Revue Belge d'Astro-Dynamique / Revue d'Astro-Dynamique / Revue Traitant exclusivement d'Astrologie Scientifique. Prognostics Financiers/ Revue d'astrologie scientifique, d'idees nouvelles et d'anticipations.
De quoi demain sera-t-il fait?
1926—1981? Quarterly, bimonthly, monthly, semi-monthly
Brussels, Belgium. Language: French.
Editor: Gustave-Lambert Brahy ("Stella"), Vicomte Charles de Herbais de Thun, editor in chief; Jean J.M. Cuypers.
Publisher: Institut de Recherches Astro-Dynamiques / Institut Central Belge de Recherches Astro-Dynamiques /Centre Belge pour l'Etude Scientifique des Influences Astrales.
Succeeds: Revue Belge d'Astrologie Moderne (December 1926-September 1930)
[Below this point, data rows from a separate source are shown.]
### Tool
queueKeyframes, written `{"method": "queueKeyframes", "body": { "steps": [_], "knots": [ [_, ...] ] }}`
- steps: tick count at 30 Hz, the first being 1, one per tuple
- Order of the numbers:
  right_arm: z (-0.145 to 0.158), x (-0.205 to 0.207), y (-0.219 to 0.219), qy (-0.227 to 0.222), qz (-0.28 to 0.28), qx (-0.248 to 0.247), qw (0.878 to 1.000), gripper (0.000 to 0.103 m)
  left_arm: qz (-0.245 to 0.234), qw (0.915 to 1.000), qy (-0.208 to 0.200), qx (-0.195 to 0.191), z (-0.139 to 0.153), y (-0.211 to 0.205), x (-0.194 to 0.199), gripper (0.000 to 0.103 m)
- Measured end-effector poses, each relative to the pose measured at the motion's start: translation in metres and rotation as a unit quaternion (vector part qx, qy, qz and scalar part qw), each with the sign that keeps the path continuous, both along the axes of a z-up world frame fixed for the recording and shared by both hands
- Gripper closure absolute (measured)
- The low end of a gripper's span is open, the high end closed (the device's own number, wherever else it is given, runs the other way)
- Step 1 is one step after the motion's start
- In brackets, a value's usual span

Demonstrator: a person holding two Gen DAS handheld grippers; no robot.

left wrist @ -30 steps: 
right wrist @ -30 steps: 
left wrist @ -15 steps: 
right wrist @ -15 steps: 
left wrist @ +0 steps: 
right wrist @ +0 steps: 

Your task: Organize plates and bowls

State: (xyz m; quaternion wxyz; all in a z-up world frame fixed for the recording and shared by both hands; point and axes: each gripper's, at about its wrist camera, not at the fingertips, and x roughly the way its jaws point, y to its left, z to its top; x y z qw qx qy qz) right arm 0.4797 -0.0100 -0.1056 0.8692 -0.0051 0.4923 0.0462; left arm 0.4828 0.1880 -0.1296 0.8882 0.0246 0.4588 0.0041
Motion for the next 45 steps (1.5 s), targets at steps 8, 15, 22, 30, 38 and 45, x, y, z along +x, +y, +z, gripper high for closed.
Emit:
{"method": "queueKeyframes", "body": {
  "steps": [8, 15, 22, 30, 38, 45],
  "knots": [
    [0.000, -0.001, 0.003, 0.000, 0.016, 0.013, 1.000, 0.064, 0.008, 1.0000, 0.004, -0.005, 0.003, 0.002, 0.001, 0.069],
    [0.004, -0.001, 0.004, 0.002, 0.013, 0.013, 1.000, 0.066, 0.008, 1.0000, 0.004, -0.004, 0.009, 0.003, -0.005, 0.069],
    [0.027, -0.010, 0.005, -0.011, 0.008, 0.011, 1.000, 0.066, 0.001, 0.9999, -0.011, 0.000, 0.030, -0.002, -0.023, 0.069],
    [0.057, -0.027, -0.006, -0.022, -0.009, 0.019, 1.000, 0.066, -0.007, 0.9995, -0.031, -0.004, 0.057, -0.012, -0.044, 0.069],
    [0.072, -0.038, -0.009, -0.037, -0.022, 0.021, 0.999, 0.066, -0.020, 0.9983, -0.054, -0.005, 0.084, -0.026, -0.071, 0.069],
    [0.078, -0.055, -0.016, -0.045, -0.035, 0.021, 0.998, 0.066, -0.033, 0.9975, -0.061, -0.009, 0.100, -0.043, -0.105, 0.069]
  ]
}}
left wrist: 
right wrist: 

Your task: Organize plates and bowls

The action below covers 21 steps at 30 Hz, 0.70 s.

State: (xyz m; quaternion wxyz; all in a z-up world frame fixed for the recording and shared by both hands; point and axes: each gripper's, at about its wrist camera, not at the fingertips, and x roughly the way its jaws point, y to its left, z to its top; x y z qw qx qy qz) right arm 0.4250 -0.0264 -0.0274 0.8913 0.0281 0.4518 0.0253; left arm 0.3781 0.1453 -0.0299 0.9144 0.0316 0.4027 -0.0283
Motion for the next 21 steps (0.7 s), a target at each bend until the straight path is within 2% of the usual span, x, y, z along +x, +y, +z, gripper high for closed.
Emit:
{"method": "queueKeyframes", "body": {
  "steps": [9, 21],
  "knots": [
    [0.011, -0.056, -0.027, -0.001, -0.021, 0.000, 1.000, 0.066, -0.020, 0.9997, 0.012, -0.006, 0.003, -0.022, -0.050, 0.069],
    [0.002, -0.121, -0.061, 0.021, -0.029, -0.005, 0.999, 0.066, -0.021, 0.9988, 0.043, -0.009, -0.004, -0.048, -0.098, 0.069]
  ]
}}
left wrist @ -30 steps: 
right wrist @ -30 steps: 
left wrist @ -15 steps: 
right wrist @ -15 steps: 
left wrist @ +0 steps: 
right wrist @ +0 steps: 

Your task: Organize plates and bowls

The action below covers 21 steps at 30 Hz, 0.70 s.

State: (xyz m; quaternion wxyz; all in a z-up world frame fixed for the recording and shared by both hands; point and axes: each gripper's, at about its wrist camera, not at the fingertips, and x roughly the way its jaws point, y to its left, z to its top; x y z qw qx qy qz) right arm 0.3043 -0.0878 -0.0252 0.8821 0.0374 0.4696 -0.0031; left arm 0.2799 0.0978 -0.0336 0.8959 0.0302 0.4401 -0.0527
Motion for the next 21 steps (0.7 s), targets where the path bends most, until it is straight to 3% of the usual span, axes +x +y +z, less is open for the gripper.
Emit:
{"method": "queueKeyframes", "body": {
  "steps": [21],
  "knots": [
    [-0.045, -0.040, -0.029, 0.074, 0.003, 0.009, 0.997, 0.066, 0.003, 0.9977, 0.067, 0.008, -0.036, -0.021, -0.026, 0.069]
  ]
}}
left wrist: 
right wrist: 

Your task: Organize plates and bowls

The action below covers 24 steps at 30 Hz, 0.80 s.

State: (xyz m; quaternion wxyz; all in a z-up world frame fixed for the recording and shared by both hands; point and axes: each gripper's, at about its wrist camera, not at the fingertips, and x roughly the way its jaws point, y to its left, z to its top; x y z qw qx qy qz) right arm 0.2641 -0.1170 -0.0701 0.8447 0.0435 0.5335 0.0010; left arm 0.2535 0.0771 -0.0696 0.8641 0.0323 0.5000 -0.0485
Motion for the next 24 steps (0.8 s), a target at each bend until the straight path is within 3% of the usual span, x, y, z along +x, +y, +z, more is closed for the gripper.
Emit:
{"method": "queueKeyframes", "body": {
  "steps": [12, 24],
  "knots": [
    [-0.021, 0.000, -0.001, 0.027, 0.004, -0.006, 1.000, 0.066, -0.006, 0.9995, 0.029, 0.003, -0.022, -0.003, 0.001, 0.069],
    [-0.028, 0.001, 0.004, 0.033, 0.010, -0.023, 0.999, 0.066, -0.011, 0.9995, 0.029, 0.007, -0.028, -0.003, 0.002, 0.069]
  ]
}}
Succeeded by: Cahiers de la Revue Demain
1/1, December 1926-September 1930 as Revue Belge d'Astrologie Moderne; from vol. 5, no. 8, October 1930 titled Demain. The journal continued the volume numbering of its predecessor. The journal was suspended from January 1943 to January 1949, and again from 1960 to 1977. 45-50 francs a year, 20-68 pp. (varies). It touted itself as being "scientific," with the "goal of verifying scientifically, outside of all philosophical systems, the influence of the stars on man, social, political, and economic events, and generally on all areas of nature." In effect, however, the journal carried the customary prognostications for the coming period, interspersed with more general discussions, especially on the purpose and future of astrology. It carried the astro-diagnosis of Max Heindel (advertisements for whose work appeared in the journal), discussions of the horoscope of the late Pius XI and Mrs. Simpson, favorable periods for surgery and for becoming pregnant, and, during the War, it presented the horoscope of General De Gaulle with an analysis of his chances (good). Touchingly, the issue for August 1939 predicts disturbances in the north of Scotland and in Greenland, but ignored the coming of World War II. The journal called special attention to its analysis of "fluctuations boursieres et influences cosmiques," on which the Institut Central Belge de Recherches Astro-Dynamiques that published this journal, also published from 1930 on Bulletins Financiers, quarterly, monthly and weekly, in limited editions (price on demand), to guide financiers and speculators, and ran a Studio Astrologique to teach students the rudiments of astrology. Brahy (1894-1989) was an occultist, theosophist and Martinist and a Rosicrucian of the Max Heindel persuasion, and the journal occasionally carried articles on those subjects. Jean Delville was for a time the honorary president of the Institute. Pierre Geyraud, L'occultisme a Paris (1953) noted the work of H.-J. Gouchon in the journal. Advertised in L'Astrosophie, 1930 and 1939, and Cahiers Astrologiques, 1938.